13  Time proportion plots


David Carslaw

13.1 Background

The timeProp (‘time proportion’) function shows time series plots as stacked bar charts. For a particular time, proportions of a chosen variable are shown as a stacked bar chart. The different categories in the bar chart are made up from a character or factor variable in a data frame. The function is primarily developed to support the plotting of cluster analysis output from polarCluster (see Section 8.7) and trajCluster (see Section 10.8) that consider local and regional (back trajectory) cluster analysis respectively. However, the function has more general use for understanding time series data. In order to plot time series in this way, some sort of time aggregation is needed, which is controlled by the option avg.time.

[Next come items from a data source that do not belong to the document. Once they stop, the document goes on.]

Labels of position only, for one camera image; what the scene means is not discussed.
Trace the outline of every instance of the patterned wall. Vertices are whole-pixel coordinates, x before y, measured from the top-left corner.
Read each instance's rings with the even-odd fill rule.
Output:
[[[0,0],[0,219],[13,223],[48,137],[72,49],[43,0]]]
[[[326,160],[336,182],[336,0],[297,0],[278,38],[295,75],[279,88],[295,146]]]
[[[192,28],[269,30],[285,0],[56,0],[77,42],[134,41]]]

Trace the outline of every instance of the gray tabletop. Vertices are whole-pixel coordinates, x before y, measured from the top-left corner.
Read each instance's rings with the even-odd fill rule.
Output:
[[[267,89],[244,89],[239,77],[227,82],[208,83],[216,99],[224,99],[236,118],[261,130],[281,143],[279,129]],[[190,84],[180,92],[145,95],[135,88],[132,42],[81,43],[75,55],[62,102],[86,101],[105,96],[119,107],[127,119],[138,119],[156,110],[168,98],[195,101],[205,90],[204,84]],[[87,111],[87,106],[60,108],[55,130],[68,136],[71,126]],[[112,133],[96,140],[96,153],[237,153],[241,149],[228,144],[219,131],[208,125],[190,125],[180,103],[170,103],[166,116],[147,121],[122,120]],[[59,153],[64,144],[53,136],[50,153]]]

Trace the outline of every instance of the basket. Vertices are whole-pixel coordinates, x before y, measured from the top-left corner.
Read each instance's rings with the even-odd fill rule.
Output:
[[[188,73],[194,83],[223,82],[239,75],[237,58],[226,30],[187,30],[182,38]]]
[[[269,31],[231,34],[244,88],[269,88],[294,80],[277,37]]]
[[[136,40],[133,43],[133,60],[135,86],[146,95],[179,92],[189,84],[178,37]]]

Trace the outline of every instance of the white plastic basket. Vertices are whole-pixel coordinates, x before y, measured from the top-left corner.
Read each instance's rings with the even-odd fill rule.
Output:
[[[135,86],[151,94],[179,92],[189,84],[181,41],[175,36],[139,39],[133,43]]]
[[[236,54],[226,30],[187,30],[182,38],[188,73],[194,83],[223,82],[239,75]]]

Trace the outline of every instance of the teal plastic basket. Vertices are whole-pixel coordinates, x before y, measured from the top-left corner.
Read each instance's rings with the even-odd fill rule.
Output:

The plot shows the value of pollutant on the y-axis (averaged according to avg.time). The time intervals are made up of bars split according to proportion. The bars therefore show how the total value of `pollutant} is made up for any time interval.

13.2 Examples

An example of the timeProp function is shown in Figure 13.1. In this example SO2 concentrations are considered for 2003 (using the selectByDate function). The averaging period is set to 3 days and the mean concentration is plotted and the proportion contribution by wind sector is given. Other options are chosen to place the key at the top and choose the number of columns used in the key. It is apparent from Figure 13.1) that the highest SO2 concentrations are dominated by winds from an easterly sector, but actually occur throughout the year.

library(openair) # load the package

timeProp(selectByDate(mydata, year = 2003),
         pollutant = "so2", avg.time = "3 day",
         proportion = "wd", 
         date.breaks = 10, key.position = "top",
         key.columns = 8, ylab = "so2 (ug/m3)")

Figure 13.1: timeProp plot for SO2 concentrations in 2003. The data are categorised into 8 wind sectors for 3-day averages.

Note that proportion can be an existing categorical (i.e. factor or character) variable in a data frame. If a numeric variable is supplied, then it is typically cut into four quantile levels. So, for example, the plot below would show four intervals of wind speed, which would help show the wind speed conditions that control high SO2 concentration — and importantly, when they occur.

An example of using timeProp with a continuous variable is shown in Figure 13.2. In this case the wind speed values are split into 3 quantile levels. The number of quantiles used is determined by the option n.levels. This approach can be used for any numeric variables.

timeProp(selectByDate(mydata, year = 2003),
         pollutant = "so2",
         avg.time = "3 day",
         n.levels = 3,
         cols = "viridis",
         proportion = "ws", date.breaks = 10,
         key.position = "top", key.columns = 3)

Figure 13.2: timeProp plot for SO2 concentrations in 2003. The data are categorised into 4 wind speed categories for 3-day averages.

One of the key uses of timeProp is to post-process cluster analysis data. Users should consider the uses of timeProp for cluster analysis shown in Section 8.7 and Section 10.8. In both these cases the cluster analysis yields a categorical output directly i.e. cluster, which lends itself to analysis using timeProp.